▶ **Data block**:
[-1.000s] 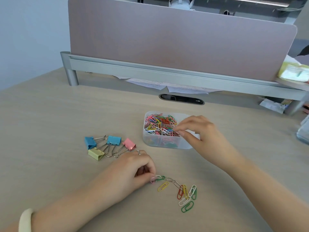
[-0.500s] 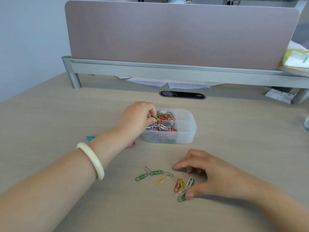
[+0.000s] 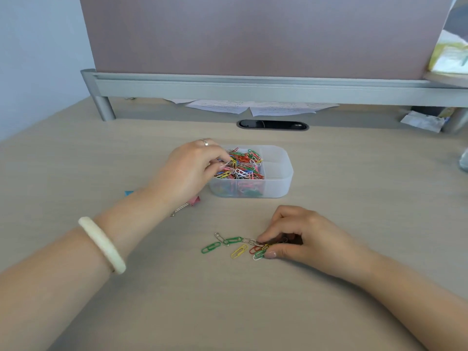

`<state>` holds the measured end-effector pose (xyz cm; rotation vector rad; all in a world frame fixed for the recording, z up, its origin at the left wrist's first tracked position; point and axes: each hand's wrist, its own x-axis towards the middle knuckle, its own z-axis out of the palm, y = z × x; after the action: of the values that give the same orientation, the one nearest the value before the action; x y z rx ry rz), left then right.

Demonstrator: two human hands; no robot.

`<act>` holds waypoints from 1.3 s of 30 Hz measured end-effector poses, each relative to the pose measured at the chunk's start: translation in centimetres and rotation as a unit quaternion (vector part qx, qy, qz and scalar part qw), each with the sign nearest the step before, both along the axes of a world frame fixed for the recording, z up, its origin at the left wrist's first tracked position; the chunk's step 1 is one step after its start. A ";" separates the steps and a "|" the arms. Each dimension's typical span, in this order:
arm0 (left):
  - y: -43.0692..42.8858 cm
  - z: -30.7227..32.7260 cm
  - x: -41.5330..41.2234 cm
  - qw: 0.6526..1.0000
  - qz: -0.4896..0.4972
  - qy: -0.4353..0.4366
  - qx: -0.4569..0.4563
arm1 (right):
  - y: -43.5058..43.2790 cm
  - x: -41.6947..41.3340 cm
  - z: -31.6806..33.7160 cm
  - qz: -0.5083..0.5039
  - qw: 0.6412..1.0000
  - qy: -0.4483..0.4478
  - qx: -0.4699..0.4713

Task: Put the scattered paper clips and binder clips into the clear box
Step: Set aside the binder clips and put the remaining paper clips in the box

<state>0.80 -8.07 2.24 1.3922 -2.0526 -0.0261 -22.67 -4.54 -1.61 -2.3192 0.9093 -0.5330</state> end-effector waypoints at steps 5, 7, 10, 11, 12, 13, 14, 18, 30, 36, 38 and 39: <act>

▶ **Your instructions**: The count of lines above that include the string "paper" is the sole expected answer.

▶ **Completed exercise**: 2